Now this is the kind of hard-hitting investigative journalism I like to see! In this report for Zembla, a Dutch programme produced by BNNVARA (part of the Dutch public broadcasting system) that makes documentaries, journalist Jos van Dongen travels to Assam in eastern India to investigate allegations that the World Wildlife Fund aids and abets the destruction of villages and agricultural communities surrounding Kaziranga National Park (hereafter KNP) so that their lands can be incorporated into the park to help preserve declining populations of the Indian rhinoceros. Van Dongen discovers that park rangers in KNP have been issued with military assault weapons and are trained to shoot to kill. He also finds that villagers have been wrongly accused of poaching animals and in many cases have been detained, tortured and killed by park rangers. Finally and most shockingly, van Dongen discovers that the WWF has been funding family planning programmes in villages around the park, and that in these programmes medical and non-medical staff have been sterilising men and women.

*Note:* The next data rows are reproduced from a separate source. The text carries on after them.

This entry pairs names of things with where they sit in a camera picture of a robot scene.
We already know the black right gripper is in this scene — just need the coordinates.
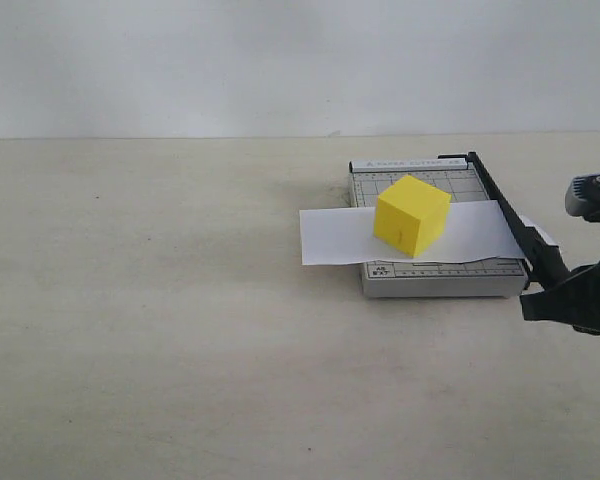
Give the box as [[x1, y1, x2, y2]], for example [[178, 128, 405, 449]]
[[519, 241, 600, 336]]

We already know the black cutter blade lever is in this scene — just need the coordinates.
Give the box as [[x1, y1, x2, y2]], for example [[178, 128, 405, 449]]
[[466, 151, 571, 289]]

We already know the white paper sheet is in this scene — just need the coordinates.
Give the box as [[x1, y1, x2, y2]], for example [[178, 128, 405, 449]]
[[299, 200, 524, 265]]

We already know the yellow foam cube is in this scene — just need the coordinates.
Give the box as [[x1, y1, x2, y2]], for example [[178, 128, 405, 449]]
[[373, 175, 452, 258]]

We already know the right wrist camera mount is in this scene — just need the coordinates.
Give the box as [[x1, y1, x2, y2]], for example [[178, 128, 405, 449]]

Probably most viewers will be shocked to discover that the World Wildlife Fund has always had a hidden political agenda aimed at racial cleansing of unwanted and mostly poor and marginalised groups of people, disguised as a concern for conserving nature. With a history of having been founded or represented by people with direct or indirect connections to Nazi Germany or its institutions – people such as Prince Bernhard of Lippe-Biesterfeld (who married into the Dutch royal family) in the Netherlands and Prince Phillip of the British royal family – the WWF was set on a path of following policies and programmes that pit the communities that have always lived with endangered animals and ecosystems (and who know best how to conserve those ecosystems and the endangered flora and fauna within them) against those very ecosystems, and which portray humans and nature as always being in perennial conflict. This mind-set leads to the forced removal (and as the documentary shows, sometimes the torture and murder) of communities and individuals who innocently stray into the parks and are accused of being poachers, by park rangers.

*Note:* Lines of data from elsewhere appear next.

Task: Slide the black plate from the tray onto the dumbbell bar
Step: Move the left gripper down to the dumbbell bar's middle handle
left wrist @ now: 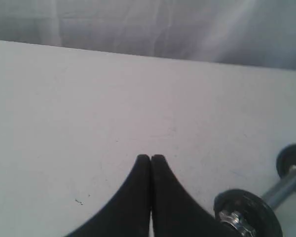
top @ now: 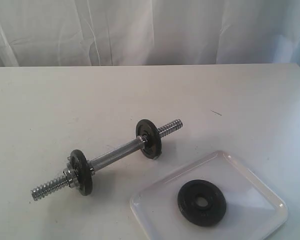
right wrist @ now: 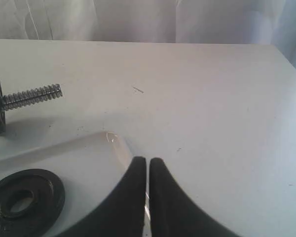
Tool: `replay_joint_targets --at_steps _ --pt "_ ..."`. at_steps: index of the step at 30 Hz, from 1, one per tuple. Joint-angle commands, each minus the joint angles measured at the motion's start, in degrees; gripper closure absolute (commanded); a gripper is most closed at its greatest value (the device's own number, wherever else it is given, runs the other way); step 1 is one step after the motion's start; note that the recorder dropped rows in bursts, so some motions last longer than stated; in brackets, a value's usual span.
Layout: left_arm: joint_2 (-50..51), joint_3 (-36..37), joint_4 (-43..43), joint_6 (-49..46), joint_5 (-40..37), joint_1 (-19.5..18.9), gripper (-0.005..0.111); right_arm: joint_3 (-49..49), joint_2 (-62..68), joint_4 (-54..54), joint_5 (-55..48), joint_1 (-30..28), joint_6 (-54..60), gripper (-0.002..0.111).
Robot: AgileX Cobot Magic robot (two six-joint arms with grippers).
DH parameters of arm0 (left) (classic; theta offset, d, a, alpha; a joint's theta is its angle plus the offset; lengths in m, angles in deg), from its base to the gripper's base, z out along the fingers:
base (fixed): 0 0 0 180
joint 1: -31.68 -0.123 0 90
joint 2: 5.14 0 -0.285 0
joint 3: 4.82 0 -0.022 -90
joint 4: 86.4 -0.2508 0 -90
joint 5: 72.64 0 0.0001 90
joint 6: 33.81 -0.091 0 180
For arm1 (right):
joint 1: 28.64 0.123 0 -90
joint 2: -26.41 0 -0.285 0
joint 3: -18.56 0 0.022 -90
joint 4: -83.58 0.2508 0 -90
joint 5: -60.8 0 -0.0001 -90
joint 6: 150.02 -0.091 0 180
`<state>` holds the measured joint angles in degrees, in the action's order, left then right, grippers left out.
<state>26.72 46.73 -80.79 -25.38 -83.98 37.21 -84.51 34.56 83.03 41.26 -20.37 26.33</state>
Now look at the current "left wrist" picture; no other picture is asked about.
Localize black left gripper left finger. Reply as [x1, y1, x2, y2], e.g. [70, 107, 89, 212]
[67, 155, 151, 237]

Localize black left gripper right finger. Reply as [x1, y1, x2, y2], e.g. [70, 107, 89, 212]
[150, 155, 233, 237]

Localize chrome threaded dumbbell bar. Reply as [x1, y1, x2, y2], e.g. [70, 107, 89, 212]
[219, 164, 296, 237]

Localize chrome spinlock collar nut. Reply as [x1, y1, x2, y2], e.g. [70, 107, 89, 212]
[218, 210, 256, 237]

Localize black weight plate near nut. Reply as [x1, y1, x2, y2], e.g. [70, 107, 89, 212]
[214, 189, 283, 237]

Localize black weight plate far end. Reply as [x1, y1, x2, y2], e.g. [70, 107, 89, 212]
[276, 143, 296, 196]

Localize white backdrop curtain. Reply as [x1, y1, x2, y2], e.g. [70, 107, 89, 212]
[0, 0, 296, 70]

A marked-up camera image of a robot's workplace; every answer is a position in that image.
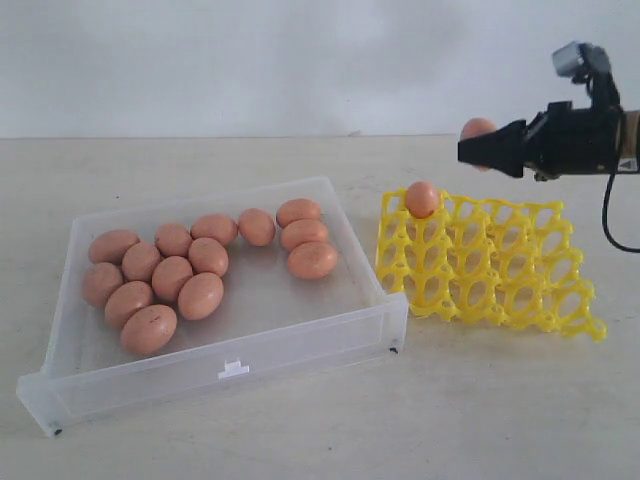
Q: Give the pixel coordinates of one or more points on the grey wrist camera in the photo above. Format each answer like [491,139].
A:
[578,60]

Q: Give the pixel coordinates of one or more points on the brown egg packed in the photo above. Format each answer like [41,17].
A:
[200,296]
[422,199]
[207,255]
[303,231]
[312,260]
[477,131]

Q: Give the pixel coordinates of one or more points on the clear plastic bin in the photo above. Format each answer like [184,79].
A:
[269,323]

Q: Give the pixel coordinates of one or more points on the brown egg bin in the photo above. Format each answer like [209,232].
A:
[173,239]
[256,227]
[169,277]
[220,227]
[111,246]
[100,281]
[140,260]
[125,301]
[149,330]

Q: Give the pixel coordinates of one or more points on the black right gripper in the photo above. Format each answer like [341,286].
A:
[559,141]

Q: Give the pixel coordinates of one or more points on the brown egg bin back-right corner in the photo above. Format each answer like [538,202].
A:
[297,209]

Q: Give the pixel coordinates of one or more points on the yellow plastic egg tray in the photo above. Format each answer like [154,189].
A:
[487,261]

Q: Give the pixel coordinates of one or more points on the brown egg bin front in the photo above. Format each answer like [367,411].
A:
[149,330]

Incredibly the park rangers themselves receive near-paramilitary training and military assault weapons, and are taught torture methods – by whom, the documentary does not say – that are funded by the WWF. While understandably park rangers need to be able to protect themselves from poachers who may be working for criminal gangs, the solutions they are provided with (including a “shoot to kill” policy) may be targeting local communities more than they are actually targeting the poachers, the gangs who employ them and the end consumers (usually the wealthy in other countries) who regard possessing rhino horns or jewellery and other trinkets made from ivory as status symbols. Also, by arming the park rangers with military assault weapons and training them, the WWF may be worsening the poaching problem, as in Kaziranga National Park and elsewhere around the world park rangers themselves have been involved in poaching activities.

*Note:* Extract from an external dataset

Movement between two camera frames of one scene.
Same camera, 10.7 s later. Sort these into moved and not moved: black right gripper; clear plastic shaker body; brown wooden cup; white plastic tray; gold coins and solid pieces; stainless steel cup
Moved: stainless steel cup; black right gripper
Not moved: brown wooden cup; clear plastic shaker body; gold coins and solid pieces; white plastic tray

Through interviews, notably with Professor Bram Buscher (Professor and Chair at the Sociology of Development and Change group at Wageningen University), the documentary makes very clear that the local communities next to national parks like Kaziranga National Park are the people who understand the ecosystems and the endangered species existing within them best; and that the issue is not overpopulation, to be solved by foisting family planning programmes onto these communities or secretly sterilising their members, but is instead the economic growth paradigm and the materialist / consumerist model that accompanies it. This ideology is used to justify land grabs made by governments and corporations working together. Viewers will probably not be surprised to learn that the WWF also works with corporations in promoting its ideology and agenda (in which the supposed rights of nature and animals always supersede human rights) and turning conservation, sustainability and nature into profit-making commodities.

This documentary certainly calls into question the current paradigm of setting aside land for national parks without consulting the communities who have long occupied the land and cared for it for centuries, before the arrival of Europeans, with their greed for land and its wealth, and the many ideological justifications they had for stealing that wealth. The paradigm of conservation championed by the WWF and its supporters – conserving nature for the benefit and enjoyment of a privileged elite – has long had a racist and genocidal underlay.